じゃぽブログ

公益財団法人日本伝統文化振興財団のスタッフが綴る、旬な話題、出来事、気になるあれこれ。

絹はスゴい

暦の上の春はとっくに来ているのに、大変な大雪が日本各地に降りましたね。私は、相変わらず寒くて、寒くて、重ね着・厚着をして過ごしております。重ね着といえば、ヒートテック等、最新テクノロジーを応用した化学素材が有名ですが・・・ 一方で自然素材の「絹」の靴下や下着などで防寒する方々も多くいらっしゃいます。
「冷え取り健康法」とも言いまして、実は私がそれを知ったのも、塩野屋さんという京都西陣に14代続く織元の店舗(横浜で臨時出展されているときでした)に、たまたま寄ってお店の方と楽しくお話したからでした。

伝統芸能を自ら演じられる方は「絹」に対して、とても身近に感じられるかと思います。和楽器の弦にも使われる絹。(是非、こちらのブログもお読みください。『国産絹箏弦を聴く会』のレポートです)そして何より着物といえば絹、です。長襦袢がポリエステルでは、冬着るのに寒いですが、絹製であれば温かい、とは皆様、一堂に頷かれることと思います。

事実、絹には様々な効用があるといわれています。綿の1.5倍ともいわれる吸湿、放湿、速乾。またその繊維は大変細く、温かい空気が中で保たれ、高い保温性があります。美容グッズとして売られるほど美肌効果もありまして、どうやら皮膚細胞を活性化させるというアミノ酸で形成されていることがその理由。その他、紫外線カット効果があったり、保湿効果があったり、デトックス効果があったり、自浄効果があったり、などなど書ききれない程の効用があるといわれています。そのため寒いこの時期、肌が弱かったり、冷え症だったりする方を中心に、直接肌に触れてもやさしく、温かい絹を服の下に身に着ける、民間療法が知られています。

塩野屋さんでは、織元として300年もの間、絹素材の良さを実感しながら、その時々の時代に求められた商品を開発し販売されてきたのですね。100%国産の絹をお使いとのこと。これがどれだけ希少なのかは、この数字を見れば分かるでしょうか。日本の絹自給率はなんと0.5%だそうです。

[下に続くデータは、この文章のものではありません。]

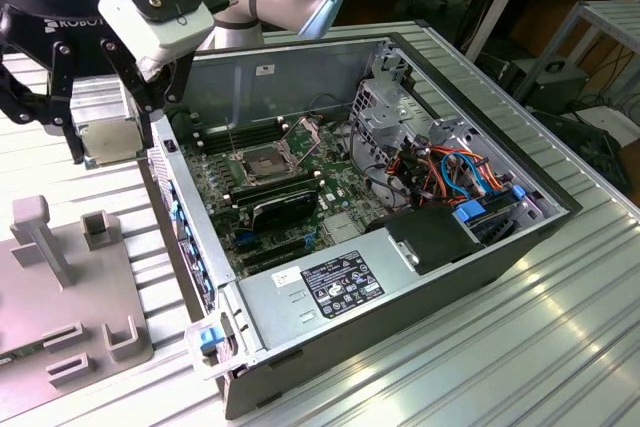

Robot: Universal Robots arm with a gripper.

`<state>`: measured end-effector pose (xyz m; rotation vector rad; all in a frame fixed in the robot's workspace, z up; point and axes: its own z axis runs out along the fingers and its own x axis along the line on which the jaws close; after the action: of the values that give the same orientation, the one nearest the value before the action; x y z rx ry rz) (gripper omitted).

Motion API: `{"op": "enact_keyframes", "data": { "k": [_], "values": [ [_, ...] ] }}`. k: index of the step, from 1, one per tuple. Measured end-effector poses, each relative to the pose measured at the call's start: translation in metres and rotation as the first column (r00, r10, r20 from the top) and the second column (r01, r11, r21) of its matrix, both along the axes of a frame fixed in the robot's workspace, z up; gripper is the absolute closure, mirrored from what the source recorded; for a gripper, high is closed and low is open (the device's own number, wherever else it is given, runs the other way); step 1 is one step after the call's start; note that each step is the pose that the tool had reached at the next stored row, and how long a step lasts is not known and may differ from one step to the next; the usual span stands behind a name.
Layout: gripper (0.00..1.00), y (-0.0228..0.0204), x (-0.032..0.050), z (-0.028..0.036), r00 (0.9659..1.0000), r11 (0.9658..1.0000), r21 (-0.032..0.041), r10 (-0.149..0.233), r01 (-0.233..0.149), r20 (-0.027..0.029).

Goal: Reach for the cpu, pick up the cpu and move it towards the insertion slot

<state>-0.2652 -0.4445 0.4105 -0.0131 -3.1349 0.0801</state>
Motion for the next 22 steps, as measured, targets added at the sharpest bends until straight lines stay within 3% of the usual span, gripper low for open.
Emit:
{"op": "enact_keyframes", "data": {
  "k": [7,22],
  "values": [
    [0.45,0.0,0.0151,0.0,1.0,1.0,-0.0001,0.0,0.0,0.0],
    [0.45,0.0,0.0362,-0.0001,1.0,1.0,-0.0001,0.0,0.0,0.0]
  ]
}}
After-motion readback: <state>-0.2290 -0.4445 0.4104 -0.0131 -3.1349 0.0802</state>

ため息がでるほど少ない....でも元もとは有数の産地でした。昭和35年くらいまでは日本の養蚕業も元気で、その品質もお墨付き。愛媛の絹布が「昭和24年にイギリスのエリザベス女王戴冠式の式典用御料糸の特別注文を受ける」までのものでした。しかし、残念ながら、その後、国の政策により輸入品に取って代わられ状況が激変することとなります・・・・。

最後に、私が塩野屋さんに読むことを勧められた書籍「着物という農業 / 中谷 比佐子/三五館」をご紹介いたします。着物とその布を通して、日本の壮大な歴史をみるような、とても考えさせられる本です。